Print this span of the material below exactly: the line with "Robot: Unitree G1", the line with "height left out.", and every line between them, but nothing else.

═══ Provided data ═══

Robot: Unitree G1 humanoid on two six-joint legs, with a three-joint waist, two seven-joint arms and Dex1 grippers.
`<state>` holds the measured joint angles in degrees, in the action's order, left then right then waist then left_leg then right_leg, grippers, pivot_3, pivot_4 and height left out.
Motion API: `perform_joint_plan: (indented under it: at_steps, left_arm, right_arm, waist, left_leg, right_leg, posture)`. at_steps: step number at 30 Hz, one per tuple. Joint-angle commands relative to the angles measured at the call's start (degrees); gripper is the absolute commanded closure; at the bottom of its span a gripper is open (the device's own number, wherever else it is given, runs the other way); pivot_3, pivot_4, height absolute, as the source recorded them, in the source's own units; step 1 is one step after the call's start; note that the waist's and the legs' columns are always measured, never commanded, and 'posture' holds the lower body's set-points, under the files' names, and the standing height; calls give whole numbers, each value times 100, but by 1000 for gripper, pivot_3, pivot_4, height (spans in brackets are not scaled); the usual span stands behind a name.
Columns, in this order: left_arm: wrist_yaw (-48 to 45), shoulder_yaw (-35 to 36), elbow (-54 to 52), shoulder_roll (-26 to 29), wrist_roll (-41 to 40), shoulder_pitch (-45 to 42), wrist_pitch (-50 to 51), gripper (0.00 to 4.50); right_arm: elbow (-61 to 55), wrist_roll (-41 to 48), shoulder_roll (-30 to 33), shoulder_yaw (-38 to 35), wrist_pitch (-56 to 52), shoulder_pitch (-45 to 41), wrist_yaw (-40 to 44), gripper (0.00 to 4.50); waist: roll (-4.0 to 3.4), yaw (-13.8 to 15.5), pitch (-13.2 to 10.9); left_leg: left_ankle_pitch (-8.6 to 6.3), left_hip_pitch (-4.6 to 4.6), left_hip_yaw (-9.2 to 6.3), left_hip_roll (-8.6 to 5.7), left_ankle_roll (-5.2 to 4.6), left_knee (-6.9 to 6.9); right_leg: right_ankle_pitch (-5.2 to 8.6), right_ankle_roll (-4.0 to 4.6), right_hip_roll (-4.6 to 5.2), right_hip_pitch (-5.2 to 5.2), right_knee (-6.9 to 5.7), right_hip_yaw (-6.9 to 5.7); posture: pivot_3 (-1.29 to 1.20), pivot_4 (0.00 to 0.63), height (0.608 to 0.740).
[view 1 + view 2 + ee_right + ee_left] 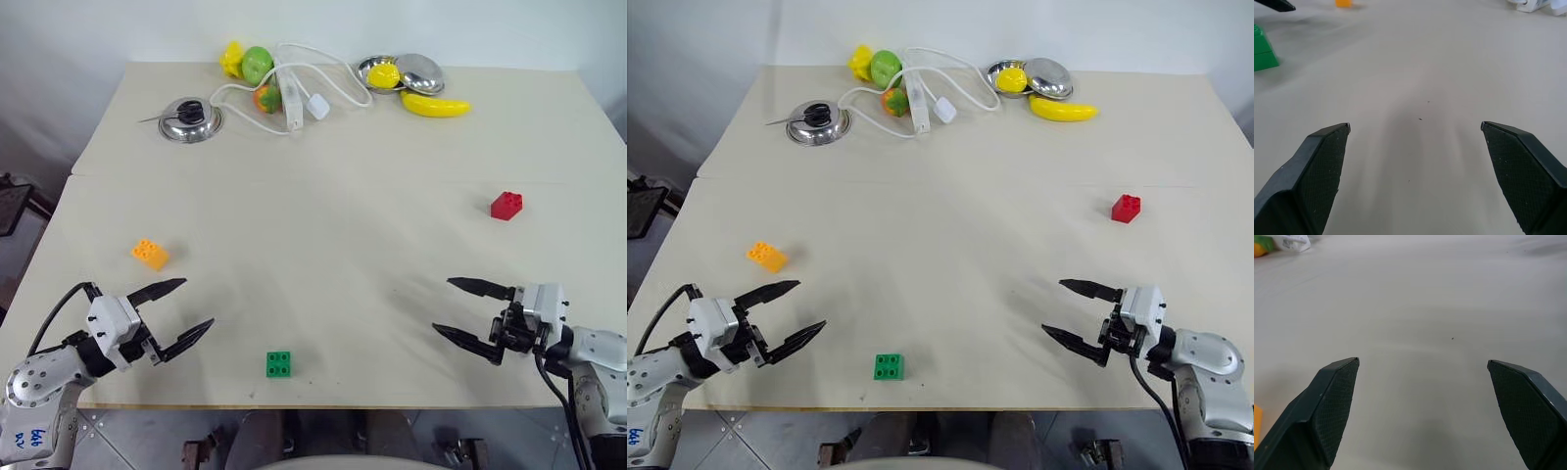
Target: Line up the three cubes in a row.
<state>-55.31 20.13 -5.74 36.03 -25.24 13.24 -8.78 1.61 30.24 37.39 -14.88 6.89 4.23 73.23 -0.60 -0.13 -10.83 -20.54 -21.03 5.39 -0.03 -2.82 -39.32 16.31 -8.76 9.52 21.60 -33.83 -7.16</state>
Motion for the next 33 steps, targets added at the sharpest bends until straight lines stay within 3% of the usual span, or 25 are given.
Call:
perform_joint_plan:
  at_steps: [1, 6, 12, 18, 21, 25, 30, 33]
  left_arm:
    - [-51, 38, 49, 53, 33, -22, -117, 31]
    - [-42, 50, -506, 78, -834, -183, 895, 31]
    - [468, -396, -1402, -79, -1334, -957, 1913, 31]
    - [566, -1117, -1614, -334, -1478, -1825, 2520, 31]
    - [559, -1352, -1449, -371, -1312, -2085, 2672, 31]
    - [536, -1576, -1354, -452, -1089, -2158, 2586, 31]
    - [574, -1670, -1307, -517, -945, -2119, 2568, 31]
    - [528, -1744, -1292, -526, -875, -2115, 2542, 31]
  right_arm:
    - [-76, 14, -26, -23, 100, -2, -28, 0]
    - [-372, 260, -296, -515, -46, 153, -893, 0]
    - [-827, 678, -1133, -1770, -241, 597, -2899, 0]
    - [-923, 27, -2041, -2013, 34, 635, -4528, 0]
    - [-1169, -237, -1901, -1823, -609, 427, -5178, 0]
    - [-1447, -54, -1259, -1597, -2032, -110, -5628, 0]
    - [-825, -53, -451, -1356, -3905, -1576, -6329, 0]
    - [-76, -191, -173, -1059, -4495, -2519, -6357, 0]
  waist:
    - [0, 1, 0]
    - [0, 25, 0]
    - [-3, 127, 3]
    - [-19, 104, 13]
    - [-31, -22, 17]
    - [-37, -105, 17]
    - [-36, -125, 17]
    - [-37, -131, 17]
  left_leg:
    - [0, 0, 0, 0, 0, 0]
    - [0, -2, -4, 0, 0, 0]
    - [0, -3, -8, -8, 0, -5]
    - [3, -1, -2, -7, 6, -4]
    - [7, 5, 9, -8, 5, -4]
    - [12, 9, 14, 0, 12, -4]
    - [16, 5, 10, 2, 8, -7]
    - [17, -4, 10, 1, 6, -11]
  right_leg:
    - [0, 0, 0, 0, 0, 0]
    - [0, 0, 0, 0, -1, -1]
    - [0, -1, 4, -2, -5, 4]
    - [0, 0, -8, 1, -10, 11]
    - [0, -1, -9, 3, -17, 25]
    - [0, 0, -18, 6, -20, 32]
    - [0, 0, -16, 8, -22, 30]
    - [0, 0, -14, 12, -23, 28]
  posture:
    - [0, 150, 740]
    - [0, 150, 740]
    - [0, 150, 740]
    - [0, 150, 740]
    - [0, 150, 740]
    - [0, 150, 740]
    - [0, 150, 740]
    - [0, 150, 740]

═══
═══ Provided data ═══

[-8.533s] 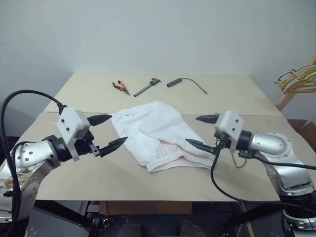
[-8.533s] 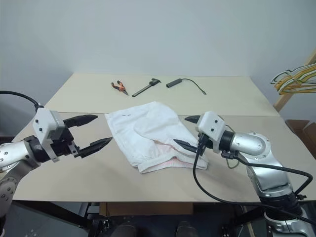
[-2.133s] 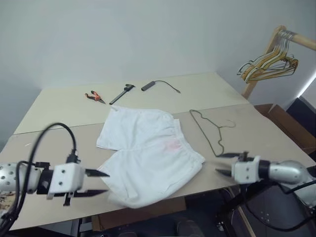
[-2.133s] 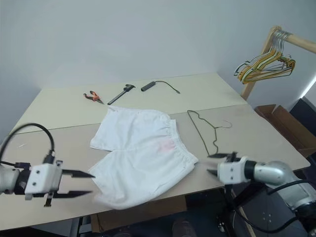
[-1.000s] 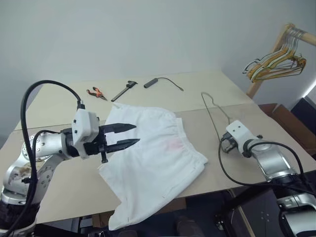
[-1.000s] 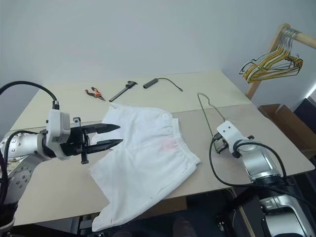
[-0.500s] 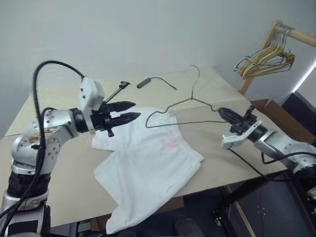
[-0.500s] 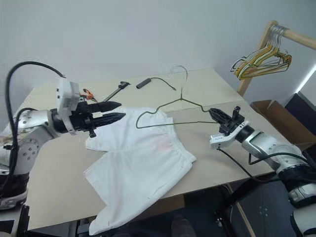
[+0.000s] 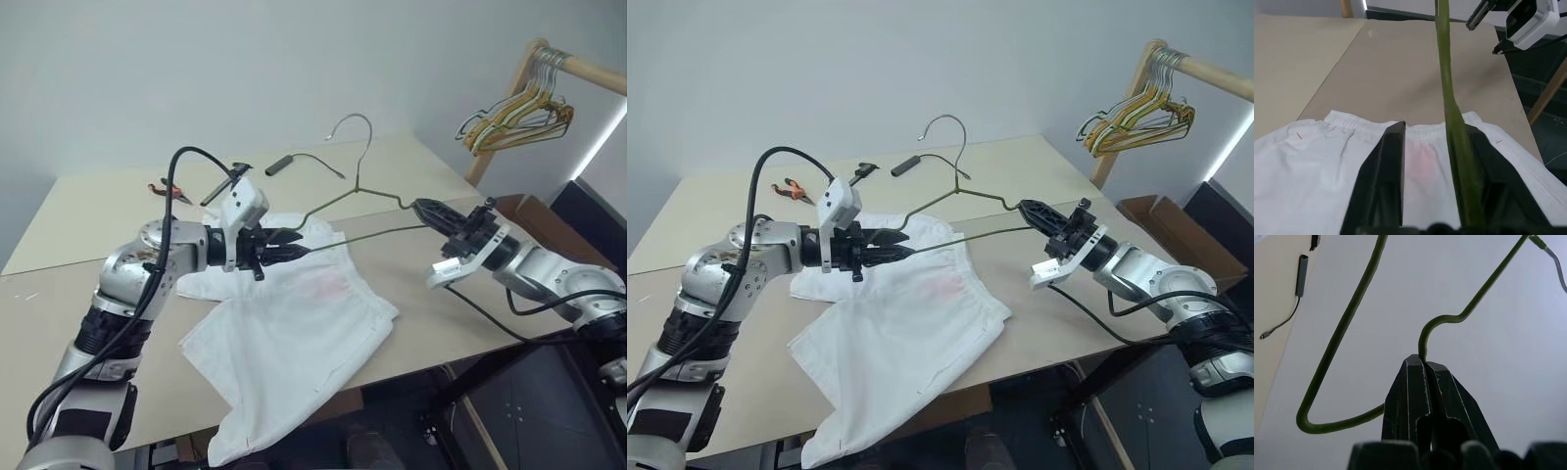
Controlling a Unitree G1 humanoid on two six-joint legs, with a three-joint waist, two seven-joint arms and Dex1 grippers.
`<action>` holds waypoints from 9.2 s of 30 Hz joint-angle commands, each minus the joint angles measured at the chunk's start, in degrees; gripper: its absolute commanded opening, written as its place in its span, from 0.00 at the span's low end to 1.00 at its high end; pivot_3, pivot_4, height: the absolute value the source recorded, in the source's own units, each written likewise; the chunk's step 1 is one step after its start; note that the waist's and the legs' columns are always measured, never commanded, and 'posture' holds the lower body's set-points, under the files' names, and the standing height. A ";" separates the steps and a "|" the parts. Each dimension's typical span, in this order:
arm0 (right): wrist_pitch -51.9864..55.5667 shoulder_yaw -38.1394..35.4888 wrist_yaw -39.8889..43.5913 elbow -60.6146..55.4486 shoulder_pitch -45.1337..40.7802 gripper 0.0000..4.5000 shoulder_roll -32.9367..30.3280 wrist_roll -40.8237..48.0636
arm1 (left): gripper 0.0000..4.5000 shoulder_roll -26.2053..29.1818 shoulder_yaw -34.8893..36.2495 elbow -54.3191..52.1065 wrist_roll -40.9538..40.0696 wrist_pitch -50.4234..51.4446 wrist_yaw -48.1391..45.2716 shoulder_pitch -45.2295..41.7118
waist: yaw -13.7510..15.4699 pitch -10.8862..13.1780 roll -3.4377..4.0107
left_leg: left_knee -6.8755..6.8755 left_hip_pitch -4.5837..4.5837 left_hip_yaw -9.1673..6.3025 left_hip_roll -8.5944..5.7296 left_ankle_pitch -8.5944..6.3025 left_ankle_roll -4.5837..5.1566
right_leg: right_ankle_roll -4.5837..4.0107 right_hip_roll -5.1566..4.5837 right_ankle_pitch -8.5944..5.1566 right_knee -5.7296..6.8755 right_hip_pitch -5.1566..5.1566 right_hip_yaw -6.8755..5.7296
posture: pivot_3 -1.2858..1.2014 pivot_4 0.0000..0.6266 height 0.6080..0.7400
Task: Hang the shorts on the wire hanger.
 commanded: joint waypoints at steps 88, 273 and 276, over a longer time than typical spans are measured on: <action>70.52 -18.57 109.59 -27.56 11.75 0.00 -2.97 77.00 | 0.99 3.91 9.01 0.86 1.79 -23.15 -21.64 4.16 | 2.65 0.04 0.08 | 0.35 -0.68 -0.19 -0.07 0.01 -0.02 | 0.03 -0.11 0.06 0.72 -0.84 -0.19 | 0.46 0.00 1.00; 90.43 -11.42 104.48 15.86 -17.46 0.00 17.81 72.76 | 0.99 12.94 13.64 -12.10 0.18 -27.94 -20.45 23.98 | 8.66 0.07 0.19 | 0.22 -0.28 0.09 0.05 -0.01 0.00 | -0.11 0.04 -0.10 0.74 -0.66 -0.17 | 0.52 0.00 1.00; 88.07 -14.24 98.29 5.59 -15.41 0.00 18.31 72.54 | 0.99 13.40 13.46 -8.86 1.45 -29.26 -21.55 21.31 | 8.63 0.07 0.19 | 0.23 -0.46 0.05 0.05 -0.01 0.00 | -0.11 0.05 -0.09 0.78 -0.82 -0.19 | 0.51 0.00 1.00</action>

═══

▶ [Solution for this problem]
Robot: Unitree G1 humanoid on two six-joint legs, with a three-joint waist, two seven-joint arms and Dex1 grippers.
`<state>` holds the measured joint angles in degrees, in the action's order, left then right then waist then left_leg then right_leg, grippers, pivot_3, pivot_4 and height left out.

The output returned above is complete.